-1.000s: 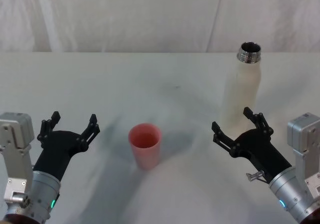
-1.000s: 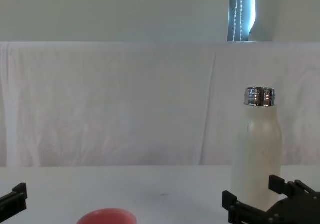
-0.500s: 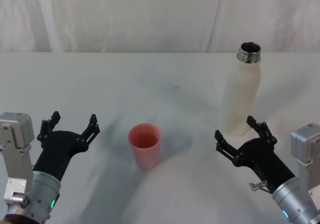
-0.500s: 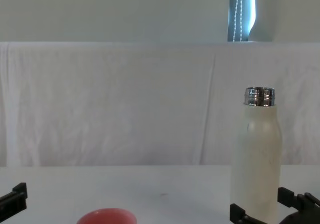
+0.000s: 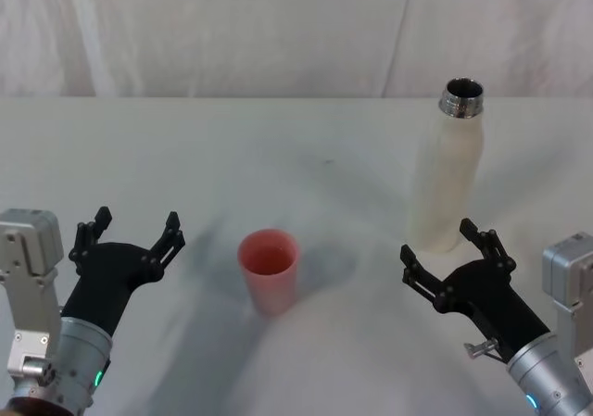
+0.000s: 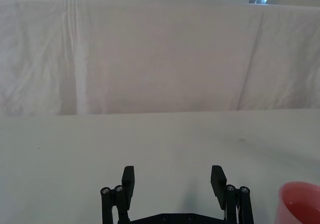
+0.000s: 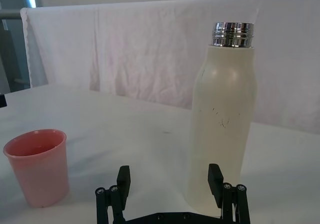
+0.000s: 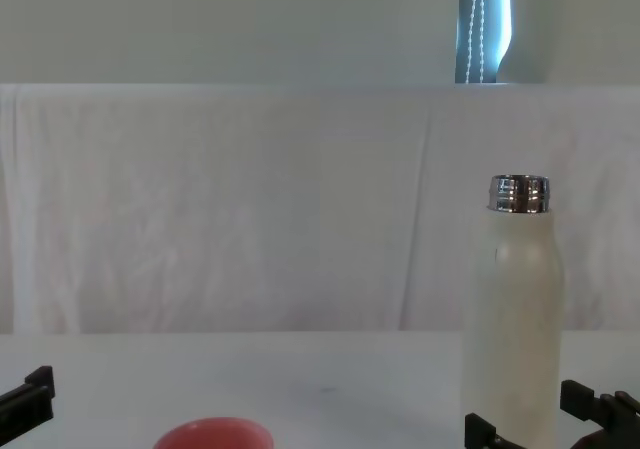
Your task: Grasp the thermos with one hand and pour water into the cup lid.
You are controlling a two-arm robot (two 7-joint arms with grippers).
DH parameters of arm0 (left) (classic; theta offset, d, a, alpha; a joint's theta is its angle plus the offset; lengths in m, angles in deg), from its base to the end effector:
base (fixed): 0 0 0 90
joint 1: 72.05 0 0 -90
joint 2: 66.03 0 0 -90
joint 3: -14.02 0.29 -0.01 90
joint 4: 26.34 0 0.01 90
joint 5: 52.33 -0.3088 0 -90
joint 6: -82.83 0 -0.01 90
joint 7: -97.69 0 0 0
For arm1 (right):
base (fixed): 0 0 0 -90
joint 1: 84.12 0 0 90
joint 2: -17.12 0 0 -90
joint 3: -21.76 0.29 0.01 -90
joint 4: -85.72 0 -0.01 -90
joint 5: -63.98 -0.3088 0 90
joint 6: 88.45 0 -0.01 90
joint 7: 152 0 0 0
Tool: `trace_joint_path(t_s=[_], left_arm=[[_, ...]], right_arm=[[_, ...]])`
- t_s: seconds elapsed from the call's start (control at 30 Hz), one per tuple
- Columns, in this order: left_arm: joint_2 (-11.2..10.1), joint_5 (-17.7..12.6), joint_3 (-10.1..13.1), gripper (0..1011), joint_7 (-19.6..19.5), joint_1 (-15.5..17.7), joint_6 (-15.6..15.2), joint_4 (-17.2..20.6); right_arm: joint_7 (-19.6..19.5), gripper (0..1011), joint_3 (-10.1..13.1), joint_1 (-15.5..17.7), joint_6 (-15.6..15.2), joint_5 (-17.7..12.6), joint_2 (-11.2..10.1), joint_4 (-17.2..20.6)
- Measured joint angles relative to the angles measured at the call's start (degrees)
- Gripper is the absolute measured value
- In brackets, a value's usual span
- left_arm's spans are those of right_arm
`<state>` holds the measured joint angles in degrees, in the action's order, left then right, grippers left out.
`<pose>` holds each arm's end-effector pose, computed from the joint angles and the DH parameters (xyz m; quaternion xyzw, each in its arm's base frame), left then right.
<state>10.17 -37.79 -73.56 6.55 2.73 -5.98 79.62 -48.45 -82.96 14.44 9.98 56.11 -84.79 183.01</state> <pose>0.2529 0.0375 -0.2853 -0.0174 0.0065 0.6616 0.7497 0.2729 0.0279 -0.3137 0.0192 -0.0345 -0.5029 0.8635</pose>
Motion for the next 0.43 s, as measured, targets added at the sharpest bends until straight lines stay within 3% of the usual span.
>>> trace_joint_path(t_s=[0.43], left_arm=[[0.00, 0.00, 0.00, 1001, 0.00, 0.00, 0.00, 0.00]], right_arm=[[0.00, 1001, 0.00, -0.07, 0.00, 0.01, 0.05, -0.04]])
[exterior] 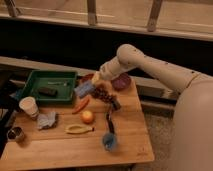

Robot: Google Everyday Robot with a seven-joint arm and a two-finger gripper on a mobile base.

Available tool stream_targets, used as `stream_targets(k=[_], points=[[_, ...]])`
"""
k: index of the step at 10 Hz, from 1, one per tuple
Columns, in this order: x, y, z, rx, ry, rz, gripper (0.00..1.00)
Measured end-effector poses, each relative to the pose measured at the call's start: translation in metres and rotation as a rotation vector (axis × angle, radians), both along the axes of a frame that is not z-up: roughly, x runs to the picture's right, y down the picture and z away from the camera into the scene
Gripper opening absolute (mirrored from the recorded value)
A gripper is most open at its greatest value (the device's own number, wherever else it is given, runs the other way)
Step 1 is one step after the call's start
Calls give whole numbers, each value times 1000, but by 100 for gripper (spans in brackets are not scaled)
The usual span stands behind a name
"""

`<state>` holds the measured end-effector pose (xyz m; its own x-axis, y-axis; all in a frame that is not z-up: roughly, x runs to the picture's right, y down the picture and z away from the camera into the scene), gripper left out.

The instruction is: Place sponge in metal cup

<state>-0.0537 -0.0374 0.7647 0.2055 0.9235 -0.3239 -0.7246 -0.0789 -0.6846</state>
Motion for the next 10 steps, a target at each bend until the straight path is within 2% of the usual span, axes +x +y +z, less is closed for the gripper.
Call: stream_targets(k=[2, 5, 7, 9, 10], points=[[-41, 20, -22, 7, -47, -58, 7], [-90, 38, -46, 15, -84, -96, 7], [-124, 42, -54, 36, -109, -120, 7], [-154, 47, -64, 35, -170, -130, 7], [-155, 47, -65, 35, -173, -131, 7]])
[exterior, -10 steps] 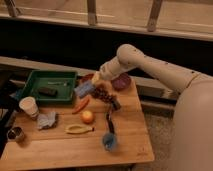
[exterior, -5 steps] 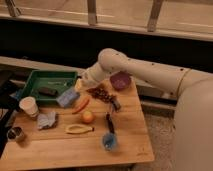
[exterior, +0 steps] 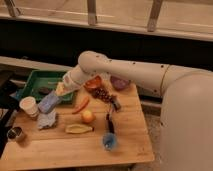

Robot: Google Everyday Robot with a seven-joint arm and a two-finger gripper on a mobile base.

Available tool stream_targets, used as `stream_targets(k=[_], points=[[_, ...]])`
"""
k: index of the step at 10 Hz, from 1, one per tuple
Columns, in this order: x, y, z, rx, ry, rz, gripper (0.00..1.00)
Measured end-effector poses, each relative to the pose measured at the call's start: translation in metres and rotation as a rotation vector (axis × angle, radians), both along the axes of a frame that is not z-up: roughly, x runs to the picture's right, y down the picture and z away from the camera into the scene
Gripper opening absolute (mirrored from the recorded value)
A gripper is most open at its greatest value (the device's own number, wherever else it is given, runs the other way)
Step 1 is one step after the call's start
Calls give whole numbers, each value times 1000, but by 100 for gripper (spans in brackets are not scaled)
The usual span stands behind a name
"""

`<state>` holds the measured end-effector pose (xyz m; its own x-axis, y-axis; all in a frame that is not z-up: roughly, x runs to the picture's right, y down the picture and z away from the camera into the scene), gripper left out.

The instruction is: Place sponge in metal cup

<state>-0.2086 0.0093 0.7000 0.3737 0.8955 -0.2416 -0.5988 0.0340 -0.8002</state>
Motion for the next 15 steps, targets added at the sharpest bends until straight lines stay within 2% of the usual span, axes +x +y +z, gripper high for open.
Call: stream_targets(k=[4, 7, 9, 12, 13, 15], points=[[0, 0, 0, 1, 0, -1, 7], [-11, 4, -3, 5, -29, -29, 7], [-48, 23, -19, 15, -76, -76, 7], [-99, 49, -37, -3, -152, -117, 7], [-115, 56, -39, -15, -179, -126, 7], [-137, 57, -34, -26, -210, -128, 7]])
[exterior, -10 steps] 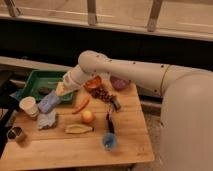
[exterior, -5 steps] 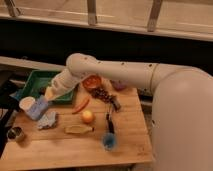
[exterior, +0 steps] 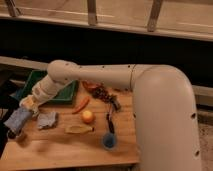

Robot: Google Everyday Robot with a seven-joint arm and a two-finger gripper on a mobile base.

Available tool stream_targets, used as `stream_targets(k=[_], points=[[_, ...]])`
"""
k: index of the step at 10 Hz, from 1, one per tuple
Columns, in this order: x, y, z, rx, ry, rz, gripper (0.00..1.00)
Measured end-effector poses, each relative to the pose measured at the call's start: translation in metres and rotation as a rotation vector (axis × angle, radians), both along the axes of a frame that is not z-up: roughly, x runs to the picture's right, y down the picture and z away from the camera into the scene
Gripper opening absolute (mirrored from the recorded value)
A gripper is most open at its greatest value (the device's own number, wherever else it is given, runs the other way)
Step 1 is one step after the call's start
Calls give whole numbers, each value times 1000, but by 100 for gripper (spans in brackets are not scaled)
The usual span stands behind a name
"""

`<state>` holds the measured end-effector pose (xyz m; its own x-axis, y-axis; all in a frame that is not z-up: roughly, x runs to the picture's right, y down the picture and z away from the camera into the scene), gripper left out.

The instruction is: Place sponge in metal cup

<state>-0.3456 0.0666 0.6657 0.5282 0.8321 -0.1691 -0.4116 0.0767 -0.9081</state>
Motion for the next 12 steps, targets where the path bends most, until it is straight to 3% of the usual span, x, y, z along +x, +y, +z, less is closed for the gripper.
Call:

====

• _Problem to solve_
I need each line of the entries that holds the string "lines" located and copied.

• _Response_
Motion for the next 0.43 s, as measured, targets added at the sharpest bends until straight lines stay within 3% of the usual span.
Motion for the next 15 steps, targets added at the sharpest bends until straight lines stay within 2% of the usual span, axes +x +y +z, gripper high for open.

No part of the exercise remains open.